State Medicaid Programs Respond to Meet COVID-19 Challenges: Results from a 50-State Medicaid Budget Survey for State Fiscal Years 2020 and 2021
Challenges and Priorities in FY 2021 and Beyond Reported by Medicaid Directors and Conclusion
Most state Medicaid officials remained heavily focused on their response to the COVID-19 public health emergency (PHE), taking action to assure health care access for a growing number of Medicaid beneficiaries while working to maintain the fiscal integrity of their programs. At the same time, many states also reported plans to move forward on other high priority initiatives.
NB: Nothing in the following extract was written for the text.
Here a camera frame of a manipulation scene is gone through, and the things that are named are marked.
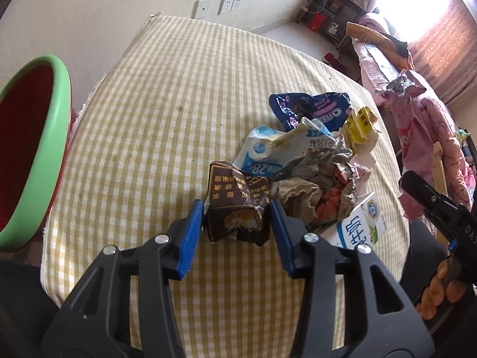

Nearly all states reported significant adverse economic and state budgetary impacts driven by the pandemic, as well as uncertainty about the future. Many states commented on dramatic declines in state revenue collections leading to significant state budget shortfalls. While the full scope and extent of the economic downturn remains unknown, nine states indicated that its negative impacts were likely to exceed those of the Great Recession and nine states reported planning for or expecting future Medicaid budget reductions. At the same time, many states commented on the increased Medicaid enrollment expected to occur as a result of the economic downturn and high unemployment rates, placing added fiscal pressure on state Medicaid programs. Most responding states reported that dealing with state Medicaid budget and fiscal concerns was one of the biggest challenges facing the states in the coming year. Many states also commented on the great fiscal uncertainties that states currently face including how long the current enhanced FMAP will remain in place and how the course of the pandemic will continue to impact state economies and unemployment rates.
Many states reported the need for ongoing or greater fiscal relief as well as the need to strengthen the provider relief program for Medicaid-dependent providers to be able to continue to address the pandemic. Most states noted that state and federal responses to the pandemic were effective, but some states also identified needs related to improving or expanding federal communication efforts and guidance, further streamlining the emergency authority process, and receiving advance notice regarding when the PHE period will end. A few states were critical of the federal response regarding public health guidance (including mask wearing), the availability of personal protective equipment, and testing (e.g., supplies, distribution, inconsistent advice, and effectiveness of the tests).
At the time states responded to this survey in late July and early August, most indicated that the worst effects of the pandemic were likely still ahead or were unknown. Several states also commented on future challenges to treat the lingering impacts of COVID-19 infections as well as the population health impacts resulting from delayed health care utilization. A few states also expressed concern regarding the longer-term impact of the COVID-19 pandemic on the Medicaid provider network and access due, for example, to business closures. States also mentioned key priorities such as restoring utilization of preventive and routine care and transitioning from emergency authorities after the PHE ends.
Nearly half of responding states indicated that delivery system and payment reforms are a key priority. Efforts to better align payment with quality and improved health outcomes remain an important focus area for many states. States are pursuing these goals in part through managed care contract changes focused on value-based payment initiatives and the social determinants of health. States also mentioned efforts to integrate physical health and behavioral health, expand Health Homes1, reform provider reimbursement methodologies, implement substance use disorder initiatives, and develop maternal health initiatives. Ten states also reported that assessing and/or expanding telehealth was a priority. Other priorities mentioned by multiple states include: implementation or pursuit of Section 1115 demonstration waivers, waiver amendments, or waiver renewals; technology projects (e.g., Medicaid Management Information System replacements and integrated eligibility and enrollment systems); improving quality metrics and eliminating health disparities and inequities; long-term services and supports reforms; and implementing or advocating for the ACA Medicaid expansion in states that have not adopted the expansion.
Conclusion
In the face of the COVID-19 pandemic, states continue to encounter challenges to provide Medicaid coverage and access for a growing number of Americans, while also facing plummeting revenues and deepening state budget gaps. State Medicaid officials highlighted swift and effective state responses to the pandemic, such as the rapid expansion of telehealth, as well as ongoing efforts to advance delivery system reforms and to address health disparities and other public health challenges. In these ways, the pandemic has demonstrated how Medicaid can quickly evolve to address the nation’s most pressing health care challenges. However, the ability of states to sustain policies adopted in response to the pandemic (including through emergency authorities) may be tied to the length of the public health emergency (PHE) as well as the availability of additional federal fiscal relief and support. Looking ahead, great uncertainty remains regarding the future course of the pandemic, the scope and length of federal fiscal relief efforts, and what the “new normal” will be in terms of service provision and demand. Results of the November 2020 elections could also have significant implications for the direction of federal Medicaid policy in the years ahead.